=== The records ===
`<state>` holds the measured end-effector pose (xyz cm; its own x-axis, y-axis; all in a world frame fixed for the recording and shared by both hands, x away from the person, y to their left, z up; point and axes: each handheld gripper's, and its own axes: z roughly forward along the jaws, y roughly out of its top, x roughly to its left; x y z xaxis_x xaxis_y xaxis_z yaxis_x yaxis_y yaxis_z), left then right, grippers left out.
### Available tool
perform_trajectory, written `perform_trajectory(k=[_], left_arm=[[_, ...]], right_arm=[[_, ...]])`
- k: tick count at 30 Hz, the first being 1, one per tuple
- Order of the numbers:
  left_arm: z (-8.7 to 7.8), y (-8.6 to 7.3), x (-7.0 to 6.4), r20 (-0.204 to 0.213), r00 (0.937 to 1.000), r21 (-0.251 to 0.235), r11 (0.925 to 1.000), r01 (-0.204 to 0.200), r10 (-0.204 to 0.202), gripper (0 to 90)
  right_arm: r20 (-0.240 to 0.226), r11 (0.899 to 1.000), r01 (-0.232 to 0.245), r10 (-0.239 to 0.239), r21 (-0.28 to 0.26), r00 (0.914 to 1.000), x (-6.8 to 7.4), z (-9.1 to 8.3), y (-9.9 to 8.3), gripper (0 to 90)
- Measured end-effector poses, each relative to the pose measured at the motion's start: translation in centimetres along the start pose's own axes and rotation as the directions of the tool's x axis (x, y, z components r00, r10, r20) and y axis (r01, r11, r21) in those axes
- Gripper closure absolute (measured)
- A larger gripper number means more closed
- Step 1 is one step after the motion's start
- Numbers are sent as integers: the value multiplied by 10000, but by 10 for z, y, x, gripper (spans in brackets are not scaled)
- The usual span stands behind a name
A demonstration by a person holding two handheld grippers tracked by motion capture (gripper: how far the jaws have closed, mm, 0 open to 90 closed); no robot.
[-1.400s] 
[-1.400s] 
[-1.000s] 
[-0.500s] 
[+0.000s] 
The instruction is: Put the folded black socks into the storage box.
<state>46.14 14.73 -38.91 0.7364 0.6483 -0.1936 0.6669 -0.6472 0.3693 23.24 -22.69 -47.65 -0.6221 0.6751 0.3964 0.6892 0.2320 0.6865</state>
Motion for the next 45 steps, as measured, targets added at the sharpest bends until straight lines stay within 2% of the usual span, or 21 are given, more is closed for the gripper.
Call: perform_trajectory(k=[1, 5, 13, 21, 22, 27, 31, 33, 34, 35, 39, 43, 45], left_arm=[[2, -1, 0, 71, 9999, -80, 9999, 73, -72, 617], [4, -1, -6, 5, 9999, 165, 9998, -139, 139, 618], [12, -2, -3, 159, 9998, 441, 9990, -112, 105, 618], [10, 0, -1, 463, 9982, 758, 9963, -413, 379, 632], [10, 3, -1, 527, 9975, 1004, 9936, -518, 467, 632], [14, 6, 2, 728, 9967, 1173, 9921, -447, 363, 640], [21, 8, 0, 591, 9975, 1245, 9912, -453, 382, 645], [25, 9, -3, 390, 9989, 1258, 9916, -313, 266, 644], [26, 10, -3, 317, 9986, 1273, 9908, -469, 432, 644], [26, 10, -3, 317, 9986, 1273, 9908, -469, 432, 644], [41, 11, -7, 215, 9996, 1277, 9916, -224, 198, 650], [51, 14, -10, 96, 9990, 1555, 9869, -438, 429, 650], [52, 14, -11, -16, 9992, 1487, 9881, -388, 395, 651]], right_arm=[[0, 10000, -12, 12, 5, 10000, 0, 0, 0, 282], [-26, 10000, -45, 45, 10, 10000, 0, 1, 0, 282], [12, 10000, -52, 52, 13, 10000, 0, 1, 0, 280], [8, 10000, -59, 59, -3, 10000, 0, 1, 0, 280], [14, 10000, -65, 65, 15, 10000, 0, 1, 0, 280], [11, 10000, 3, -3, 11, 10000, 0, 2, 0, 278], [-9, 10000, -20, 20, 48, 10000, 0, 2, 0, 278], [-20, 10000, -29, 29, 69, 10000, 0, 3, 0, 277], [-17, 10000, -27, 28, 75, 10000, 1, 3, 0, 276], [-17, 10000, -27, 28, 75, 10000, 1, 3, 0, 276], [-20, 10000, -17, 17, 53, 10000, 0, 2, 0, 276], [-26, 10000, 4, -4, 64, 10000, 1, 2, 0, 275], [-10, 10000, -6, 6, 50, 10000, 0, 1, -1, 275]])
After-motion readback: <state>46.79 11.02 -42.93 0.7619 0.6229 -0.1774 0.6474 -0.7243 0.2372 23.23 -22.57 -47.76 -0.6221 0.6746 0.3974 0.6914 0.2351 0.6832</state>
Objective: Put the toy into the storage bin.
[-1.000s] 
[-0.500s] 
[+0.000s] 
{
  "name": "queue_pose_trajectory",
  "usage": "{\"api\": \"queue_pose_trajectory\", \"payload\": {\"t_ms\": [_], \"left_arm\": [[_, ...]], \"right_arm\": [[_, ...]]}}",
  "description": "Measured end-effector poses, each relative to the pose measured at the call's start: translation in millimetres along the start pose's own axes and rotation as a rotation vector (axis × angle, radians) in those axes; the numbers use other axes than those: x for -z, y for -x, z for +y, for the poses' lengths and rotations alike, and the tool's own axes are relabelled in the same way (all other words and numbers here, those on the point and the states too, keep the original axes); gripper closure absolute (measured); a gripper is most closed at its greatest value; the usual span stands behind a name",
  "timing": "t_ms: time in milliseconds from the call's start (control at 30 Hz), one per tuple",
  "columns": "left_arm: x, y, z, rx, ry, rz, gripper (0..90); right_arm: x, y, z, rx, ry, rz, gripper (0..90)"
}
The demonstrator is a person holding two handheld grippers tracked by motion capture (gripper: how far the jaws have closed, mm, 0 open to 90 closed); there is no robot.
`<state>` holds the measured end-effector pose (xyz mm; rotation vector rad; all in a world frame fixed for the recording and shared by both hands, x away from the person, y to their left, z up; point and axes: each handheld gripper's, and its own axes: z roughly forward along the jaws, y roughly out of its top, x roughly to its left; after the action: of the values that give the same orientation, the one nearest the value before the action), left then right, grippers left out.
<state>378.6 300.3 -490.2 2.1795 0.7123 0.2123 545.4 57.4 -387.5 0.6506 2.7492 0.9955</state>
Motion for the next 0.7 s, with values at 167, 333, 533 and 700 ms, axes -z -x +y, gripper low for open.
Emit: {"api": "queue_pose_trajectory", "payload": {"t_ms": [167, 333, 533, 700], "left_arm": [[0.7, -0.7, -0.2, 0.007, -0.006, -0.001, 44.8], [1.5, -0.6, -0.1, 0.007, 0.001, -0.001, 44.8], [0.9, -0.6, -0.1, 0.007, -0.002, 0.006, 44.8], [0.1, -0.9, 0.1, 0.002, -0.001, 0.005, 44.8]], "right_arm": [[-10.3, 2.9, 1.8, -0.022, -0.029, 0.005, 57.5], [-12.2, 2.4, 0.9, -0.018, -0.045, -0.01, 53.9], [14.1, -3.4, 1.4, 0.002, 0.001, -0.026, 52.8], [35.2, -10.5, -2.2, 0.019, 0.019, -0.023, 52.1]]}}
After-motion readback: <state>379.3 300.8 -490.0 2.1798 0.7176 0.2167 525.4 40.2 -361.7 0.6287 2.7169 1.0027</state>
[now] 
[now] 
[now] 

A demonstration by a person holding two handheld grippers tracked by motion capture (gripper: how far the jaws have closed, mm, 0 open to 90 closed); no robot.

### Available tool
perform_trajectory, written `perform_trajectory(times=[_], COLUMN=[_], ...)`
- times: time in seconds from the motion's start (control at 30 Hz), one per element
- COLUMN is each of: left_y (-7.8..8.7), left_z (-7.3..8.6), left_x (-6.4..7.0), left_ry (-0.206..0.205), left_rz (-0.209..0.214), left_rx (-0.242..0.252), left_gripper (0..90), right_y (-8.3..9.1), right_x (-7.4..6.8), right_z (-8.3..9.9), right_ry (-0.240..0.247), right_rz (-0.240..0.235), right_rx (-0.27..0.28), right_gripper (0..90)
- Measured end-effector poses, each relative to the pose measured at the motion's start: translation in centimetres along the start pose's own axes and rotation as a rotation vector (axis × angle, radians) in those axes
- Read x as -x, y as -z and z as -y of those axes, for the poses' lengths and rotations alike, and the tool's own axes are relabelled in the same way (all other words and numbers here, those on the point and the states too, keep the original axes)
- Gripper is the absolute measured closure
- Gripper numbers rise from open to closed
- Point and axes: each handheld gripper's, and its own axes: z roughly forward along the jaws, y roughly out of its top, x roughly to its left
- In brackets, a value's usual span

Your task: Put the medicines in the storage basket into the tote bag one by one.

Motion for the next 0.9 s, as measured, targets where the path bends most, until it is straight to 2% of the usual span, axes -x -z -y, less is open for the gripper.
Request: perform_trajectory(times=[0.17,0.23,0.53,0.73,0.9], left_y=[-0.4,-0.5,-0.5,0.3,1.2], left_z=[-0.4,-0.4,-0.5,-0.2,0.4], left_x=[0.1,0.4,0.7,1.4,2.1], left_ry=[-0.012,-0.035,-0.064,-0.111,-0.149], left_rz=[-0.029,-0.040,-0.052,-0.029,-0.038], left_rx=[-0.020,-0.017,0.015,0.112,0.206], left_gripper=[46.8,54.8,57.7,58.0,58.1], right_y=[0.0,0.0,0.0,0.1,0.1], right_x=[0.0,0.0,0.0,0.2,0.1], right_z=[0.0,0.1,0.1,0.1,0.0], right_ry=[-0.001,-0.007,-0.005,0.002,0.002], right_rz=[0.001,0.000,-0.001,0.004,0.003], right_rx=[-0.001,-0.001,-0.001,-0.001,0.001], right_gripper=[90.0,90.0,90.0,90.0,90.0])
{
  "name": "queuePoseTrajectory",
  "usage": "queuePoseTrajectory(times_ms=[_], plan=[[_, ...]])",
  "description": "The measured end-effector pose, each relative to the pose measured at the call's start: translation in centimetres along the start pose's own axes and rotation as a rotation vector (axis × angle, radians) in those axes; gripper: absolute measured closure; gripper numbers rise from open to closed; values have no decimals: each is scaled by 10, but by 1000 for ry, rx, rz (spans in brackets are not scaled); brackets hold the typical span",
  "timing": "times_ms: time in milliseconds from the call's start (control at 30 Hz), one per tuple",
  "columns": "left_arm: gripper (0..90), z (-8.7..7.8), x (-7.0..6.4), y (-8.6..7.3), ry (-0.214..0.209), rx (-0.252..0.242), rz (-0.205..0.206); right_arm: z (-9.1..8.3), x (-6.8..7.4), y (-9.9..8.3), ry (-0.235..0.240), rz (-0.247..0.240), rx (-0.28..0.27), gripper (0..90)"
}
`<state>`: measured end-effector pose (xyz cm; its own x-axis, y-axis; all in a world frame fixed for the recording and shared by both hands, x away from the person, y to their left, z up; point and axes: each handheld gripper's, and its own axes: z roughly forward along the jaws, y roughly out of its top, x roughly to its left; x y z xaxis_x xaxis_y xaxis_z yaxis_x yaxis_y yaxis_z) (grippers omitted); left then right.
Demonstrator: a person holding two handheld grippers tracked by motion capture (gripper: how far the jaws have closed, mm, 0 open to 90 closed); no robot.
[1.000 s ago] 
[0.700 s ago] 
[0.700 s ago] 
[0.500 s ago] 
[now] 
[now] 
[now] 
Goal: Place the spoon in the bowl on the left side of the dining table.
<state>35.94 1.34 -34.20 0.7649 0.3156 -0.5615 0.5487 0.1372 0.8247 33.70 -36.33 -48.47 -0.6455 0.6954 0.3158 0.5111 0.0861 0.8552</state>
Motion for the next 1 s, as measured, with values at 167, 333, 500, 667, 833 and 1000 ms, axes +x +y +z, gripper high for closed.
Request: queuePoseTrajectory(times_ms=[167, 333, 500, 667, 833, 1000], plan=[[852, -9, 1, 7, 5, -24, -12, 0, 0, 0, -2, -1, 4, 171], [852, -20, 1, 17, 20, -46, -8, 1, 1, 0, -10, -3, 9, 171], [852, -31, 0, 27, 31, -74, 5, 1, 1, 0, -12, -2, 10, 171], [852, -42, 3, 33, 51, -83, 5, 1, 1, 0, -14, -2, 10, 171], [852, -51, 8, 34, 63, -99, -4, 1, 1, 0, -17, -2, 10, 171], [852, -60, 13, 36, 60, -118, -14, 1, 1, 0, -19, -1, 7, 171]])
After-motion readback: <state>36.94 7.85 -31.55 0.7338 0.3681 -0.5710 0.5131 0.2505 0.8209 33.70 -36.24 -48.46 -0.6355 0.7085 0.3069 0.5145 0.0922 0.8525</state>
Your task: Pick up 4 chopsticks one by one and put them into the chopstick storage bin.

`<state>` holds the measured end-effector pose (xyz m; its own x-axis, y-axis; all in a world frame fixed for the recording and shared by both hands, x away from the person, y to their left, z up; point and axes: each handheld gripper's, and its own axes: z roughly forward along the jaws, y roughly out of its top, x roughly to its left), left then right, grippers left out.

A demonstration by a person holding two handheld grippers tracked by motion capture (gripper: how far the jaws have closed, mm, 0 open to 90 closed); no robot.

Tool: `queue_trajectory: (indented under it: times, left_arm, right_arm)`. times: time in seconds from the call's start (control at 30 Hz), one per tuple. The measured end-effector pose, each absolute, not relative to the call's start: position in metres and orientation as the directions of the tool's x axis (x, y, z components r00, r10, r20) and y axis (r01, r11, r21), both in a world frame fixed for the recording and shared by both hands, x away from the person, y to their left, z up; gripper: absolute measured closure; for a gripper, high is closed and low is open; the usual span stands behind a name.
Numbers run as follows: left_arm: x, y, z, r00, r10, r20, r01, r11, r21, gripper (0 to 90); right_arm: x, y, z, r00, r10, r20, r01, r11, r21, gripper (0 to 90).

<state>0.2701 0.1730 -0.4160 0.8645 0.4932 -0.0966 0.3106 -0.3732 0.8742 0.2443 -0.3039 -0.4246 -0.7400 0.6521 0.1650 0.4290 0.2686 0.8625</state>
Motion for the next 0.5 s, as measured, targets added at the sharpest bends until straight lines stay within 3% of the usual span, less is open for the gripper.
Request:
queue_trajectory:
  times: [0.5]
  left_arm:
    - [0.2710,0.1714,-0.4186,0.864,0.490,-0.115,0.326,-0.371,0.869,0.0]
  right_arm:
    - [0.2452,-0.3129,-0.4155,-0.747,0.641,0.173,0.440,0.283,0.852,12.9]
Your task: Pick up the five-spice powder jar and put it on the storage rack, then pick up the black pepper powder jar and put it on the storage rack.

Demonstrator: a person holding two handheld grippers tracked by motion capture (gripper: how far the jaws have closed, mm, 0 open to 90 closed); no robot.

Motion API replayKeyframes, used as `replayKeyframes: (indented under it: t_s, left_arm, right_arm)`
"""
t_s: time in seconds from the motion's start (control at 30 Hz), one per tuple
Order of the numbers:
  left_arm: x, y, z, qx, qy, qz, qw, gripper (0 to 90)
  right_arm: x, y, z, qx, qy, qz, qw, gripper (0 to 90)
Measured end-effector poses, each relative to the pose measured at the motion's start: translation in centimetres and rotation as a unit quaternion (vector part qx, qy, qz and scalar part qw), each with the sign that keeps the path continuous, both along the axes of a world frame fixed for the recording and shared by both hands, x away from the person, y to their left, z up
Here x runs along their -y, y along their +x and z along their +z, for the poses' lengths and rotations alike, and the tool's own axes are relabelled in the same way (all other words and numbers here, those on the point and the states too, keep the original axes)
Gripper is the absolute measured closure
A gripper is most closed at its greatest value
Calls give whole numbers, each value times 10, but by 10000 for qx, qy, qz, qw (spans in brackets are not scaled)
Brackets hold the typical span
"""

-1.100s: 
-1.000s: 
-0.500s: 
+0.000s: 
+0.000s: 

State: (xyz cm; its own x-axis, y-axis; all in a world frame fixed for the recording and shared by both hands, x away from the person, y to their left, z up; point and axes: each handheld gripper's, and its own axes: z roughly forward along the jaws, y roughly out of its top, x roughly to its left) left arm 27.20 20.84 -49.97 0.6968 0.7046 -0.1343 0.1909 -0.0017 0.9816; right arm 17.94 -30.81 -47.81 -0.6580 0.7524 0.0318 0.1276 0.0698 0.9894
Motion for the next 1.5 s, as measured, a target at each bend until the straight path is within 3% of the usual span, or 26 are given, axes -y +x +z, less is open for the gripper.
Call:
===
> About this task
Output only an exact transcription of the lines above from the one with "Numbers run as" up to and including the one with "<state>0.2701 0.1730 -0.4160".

> Result of this exercise
Numbers run as follows: left_arm: x, y, z, r00, r10, r20, r01, r11, r21, gripper (0 to 90); right_arm: x, y, z, r00, r10, r20, r01, r11, r21, gripper (0 to 90).

<state>0.2701 0.1730 -0.4160 0.8645 0.4932 -0.0966 0.3106 -0.3732 0.8742 0.2443 -0.3039 -0.4246 -0.7400 0.6521 0.1650 0.4290 0.2686 0.8625</state>

That's the answer, with nothing more to add.